What is needed:
Each line of the data below goes into the copy exactly; pictures do not.

Source data:
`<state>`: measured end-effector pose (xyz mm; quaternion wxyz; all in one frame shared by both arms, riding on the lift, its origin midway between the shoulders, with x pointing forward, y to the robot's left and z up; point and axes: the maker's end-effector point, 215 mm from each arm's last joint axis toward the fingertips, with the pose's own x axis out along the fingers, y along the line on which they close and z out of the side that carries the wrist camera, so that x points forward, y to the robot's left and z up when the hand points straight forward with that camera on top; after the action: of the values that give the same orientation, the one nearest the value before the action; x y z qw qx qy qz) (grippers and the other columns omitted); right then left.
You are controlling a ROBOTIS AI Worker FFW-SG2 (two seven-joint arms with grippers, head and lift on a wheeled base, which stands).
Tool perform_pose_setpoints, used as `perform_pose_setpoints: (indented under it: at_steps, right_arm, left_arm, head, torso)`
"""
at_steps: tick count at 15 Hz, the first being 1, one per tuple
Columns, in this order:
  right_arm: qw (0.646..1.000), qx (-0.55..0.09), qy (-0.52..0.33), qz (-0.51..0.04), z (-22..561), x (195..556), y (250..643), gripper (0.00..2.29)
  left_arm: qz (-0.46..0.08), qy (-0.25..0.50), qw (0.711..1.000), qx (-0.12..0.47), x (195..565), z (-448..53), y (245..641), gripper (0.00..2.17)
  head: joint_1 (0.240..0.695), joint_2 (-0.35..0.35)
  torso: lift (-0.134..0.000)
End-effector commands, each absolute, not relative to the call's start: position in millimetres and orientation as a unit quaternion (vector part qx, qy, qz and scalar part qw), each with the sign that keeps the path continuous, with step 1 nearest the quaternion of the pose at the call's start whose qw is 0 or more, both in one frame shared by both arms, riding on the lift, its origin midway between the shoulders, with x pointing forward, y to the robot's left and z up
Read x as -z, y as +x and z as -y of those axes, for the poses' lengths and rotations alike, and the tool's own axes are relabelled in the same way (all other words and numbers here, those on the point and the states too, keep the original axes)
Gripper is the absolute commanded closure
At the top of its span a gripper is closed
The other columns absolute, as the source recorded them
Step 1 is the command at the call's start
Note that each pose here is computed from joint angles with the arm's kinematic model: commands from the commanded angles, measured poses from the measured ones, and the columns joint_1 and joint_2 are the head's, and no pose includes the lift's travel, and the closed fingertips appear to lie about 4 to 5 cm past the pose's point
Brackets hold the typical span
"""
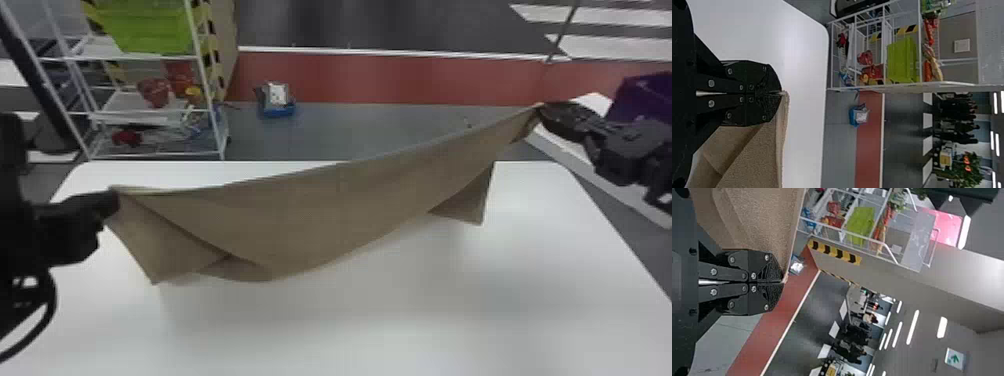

Finished task:
`<state>`: measured end-effector pose (xyz mm; quaternion wxyz; all in one frame shared by both arms, riding on the lift, its origin midway between the shoulders, with x pointing forward, y to the robot's left and z up; point and axes: the maker's end-effector point, 215 mm from each arm's last joint axis toward the fingertips, with the pose's own x axis out along the fingers, y along the line on which they close and z out of the side that carries the wrist camera, so that x points forward, y to the robot's left and z up when the hand points straight forward with that camera on top; after the action: of the values that give the same orientation, the one nearest the value before the action; x y z qw qx qy qz) (grippers and the other columns omitted); right then left.
You are controlling a ROBOTIS AI Worker FFW-SG2 (two seven-joint arms with grippers, head and lift on a wheeled base, which stands).
Tool perform_pose_setpoints, used as `perform_pose_setpoints: (indented under it: at_steps, right_arm, left_arm, head, torso)`
"""
at_steps: tick count at 15 Hz, the first being 1, one per tuple
Columns, in this order:
  right_arm: qw (0.646..1.000), qx (-0.55..0.09), qy (-0.52..0.33), qz (-0.51..0.04), z (-22..561), x (195..556), y (250..643), gripper (0.00..2.29)
  left_arm: qz (-0.46..0.08), qy (-0.25..0.50), qw (0.711..1.000), qx (-0.12..0.47), x (195..565), z (-448..53), y (245..641), gripper (0.00..2.17)
  head: joint_1 (0.240..0.695), joint_2 (-0.35..0.35)
  torso: lift (-0.134..0.000)
End-effector commands, each absolute, not relative to the call's start: position in millimetres and orientation as a unit quaternion (vector part qx, qy, qz and scalar part qw), each with the sign that keeps the path continuous, with step 1 nearest the quaternion of the pose at the call's start whose qw is 0 or more, both in one frame shared by both arms, riding on the lift, its origin midway between the shoulders, with x pointing forward, y to the robot's left and z up
Read x as -z, y as +x and z as -y of those axes, for the poses' lengths and rotations alike, and the tool's own axes are relabelled in the same way (all other words and numbers here, those on the point and the states too, keep the original axes)
Gripper is the absolute commanded closure
At the top of its span a gripper is closed
The other columns absolute, as the source recorded them
Step 1 is the command at the call's start
Note that each pose here is computed from joint angles with the arm's kinematic model: commands from the commanded angles, measured poses from the measured ones, and the columns joint_1 and joint_2 are the head's, and no pose includes the lift's travel, and the closed fingertips appear to lie about 4 to 5 cm past the pose's point
Brackets hold the typical span
"""

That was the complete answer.